Exercise directions -> Transcribe only the lines between the first line of the records and the line containing "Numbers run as", inclusive, exactly as written.

-- Source material follows --

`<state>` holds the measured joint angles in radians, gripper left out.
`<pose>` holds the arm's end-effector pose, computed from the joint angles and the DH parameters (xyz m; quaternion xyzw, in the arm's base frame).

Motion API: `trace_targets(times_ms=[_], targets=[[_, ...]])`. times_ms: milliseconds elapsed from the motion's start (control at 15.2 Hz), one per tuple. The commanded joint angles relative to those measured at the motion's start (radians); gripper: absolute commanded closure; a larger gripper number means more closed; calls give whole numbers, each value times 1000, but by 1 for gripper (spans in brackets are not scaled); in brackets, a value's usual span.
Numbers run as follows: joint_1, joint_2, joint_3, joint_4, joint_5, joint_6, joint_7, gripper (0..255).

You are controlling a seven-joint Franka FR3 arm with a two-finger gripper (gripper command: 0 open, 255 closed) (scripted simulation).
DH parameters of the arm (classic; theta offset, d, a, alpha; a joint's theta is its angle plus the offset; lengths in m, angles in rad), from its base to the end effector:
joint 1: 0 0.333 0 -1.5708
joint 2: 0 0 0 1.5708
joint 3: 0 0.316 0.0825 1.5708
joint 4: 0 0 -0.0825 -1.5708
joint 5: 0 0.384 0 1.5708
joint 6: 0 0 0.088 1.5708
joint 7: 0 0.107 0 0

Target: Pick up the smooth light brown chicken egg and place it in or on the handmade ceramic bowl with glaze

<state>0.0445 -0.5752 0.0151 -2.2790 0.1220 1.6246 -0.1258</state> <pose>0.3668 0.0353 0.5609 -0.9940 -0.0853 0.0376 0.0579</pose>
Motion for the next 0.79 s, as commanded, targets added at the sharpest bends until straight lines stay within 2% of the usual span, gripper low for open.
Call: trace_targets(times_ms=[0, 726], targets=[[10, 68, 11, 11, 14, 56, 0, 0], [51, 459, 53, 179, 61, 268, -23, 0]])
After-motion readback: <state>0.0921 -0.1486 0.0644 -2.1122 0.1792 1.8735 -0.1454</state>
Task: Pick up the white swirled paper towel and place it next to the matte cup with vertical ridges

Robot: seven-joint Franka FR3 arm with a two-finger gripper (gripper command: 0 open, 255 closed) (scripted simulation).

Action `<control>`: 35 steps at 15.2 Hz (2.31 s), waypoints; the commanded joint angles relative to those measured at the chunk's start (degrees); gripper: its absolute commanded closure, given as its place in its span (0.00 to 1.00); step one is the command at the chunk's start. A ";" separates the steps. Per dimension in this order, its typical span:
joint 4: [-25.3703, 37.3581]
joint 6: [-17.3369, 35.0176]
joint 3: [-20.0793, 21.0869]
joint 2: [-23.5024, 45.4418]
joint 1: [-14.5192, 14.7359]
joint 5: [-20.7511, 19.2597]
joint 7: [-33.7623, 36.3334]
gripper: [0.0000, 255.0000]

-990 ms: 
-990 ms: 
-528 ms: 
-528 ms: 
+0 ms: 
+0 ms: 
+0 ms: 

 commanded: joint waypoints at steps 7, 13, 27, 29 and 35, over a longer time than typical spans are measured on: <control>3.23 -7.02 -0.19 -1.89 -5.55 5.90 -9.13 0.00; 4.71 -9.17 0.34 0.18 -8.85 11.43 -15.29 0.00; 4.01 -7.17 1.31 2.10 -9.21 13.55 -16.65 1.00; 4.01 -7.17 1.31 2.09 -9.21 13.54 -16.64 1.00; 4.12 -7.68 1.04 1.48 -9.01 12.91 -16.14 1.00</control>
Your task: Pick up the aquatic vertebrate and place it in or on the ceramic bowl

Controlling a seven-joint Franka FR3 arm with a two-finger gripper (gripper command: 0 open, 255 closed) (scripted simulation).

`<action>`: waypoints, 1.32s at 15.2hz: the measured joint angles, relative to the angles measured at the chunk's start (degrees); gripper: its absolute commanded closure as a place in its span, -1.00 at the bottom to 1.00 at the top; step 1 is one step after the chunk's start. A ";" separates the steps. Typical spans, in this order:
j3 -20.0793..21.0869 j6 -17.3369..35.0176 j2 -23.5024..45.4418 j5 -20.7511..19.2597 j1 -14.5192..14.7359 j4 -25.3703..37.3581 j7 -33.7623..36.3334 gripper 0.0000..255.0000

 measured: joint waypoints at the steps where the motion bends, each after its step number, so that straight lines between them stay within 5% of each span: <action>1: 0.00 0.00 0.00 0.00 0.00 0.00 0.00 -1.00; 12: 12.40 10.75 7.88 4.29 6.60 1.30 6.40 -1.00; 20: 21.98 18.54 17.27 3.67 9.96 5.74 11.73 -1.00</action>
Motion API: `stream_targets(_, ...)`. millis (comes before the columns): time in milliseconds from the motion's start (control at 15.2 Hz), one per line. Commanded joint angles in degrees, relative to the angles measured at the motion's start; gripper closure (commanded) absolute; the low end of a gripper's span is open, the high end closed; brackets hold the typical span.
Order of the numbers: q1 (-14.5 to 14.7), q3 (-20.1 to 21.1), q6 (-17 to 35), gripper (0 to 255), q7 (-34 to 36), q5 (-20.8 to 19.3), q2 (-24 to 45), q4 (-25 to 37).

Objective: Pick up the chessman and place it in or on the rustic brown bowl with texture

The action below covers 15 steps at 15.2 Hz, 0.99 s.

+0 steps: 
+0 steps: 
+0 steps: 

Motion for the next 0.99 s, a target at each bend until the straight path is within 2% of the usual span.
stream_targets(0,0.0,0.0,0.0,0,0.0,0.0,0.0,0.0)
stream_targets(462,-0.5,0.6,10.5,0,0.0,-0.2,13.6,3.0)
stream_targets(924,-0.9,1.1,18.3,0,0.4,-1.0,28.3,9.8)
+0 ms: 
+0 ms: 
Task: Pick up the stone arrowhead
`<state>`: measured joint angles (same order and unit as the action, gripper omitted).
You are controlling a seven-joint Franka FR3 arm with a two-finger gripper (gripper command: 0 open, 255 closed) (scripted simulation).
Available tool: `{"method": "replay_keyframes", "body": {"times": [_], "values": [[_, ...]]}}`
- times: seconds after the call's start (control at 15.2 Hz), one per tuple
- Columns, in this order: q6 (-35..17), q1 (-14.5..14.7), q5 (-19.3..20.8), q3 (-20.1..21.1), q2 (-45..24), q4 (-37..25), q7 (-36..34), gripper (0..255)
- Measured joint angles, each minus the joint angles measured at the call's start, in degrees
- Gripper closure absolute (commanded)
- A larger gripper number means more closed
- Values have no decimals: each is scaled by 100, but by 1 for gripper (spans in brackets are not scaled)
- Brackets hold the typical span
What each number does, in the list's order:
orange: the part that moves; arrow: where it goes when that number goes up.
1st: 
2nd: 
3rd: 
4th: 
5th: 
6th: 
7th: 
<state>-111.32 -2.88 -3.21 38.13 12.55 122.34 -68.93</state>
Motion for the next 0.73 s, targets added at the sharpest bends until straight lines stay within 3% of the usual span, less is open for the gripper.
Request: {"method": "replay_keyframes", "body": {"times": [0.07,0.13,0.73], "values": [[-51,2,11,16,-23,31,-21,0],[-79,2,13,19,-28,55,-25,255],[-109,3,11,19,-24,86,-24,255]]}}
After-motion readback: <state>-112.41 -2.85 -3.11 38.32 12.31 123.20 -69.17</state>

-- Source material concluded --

Task result ->
`<state>` holds the measured joint angles in radians, gripper left out.
`<pose>` holds the arm's end-effector pose, computed from the joint angles and the DH parameters (xyz m; quaternion xyzw, in the arm's base frame).

Motion API: `trace_targets(times_ms=[_], targets=[[_, ...]])`. times_ms: milliseconds elapsed from the motion's start (control at 15.2 Hz), one per tuple. The commanded joint angles relative to those measured at the motion's start (radians); gripper: absolute commanded closure; a larger gripper number means more closed; calls give whole numbers, each value times 1000, but by 1 for gripper (spans in brackets are not scaled); in brackets, a value's usual span.
Numbers run as follows: joint_1, joint_2, joint_3, joint_4, joint_5, joint_6, joint_7, gripper (0..255).

The answer is complete, and the exercise is done.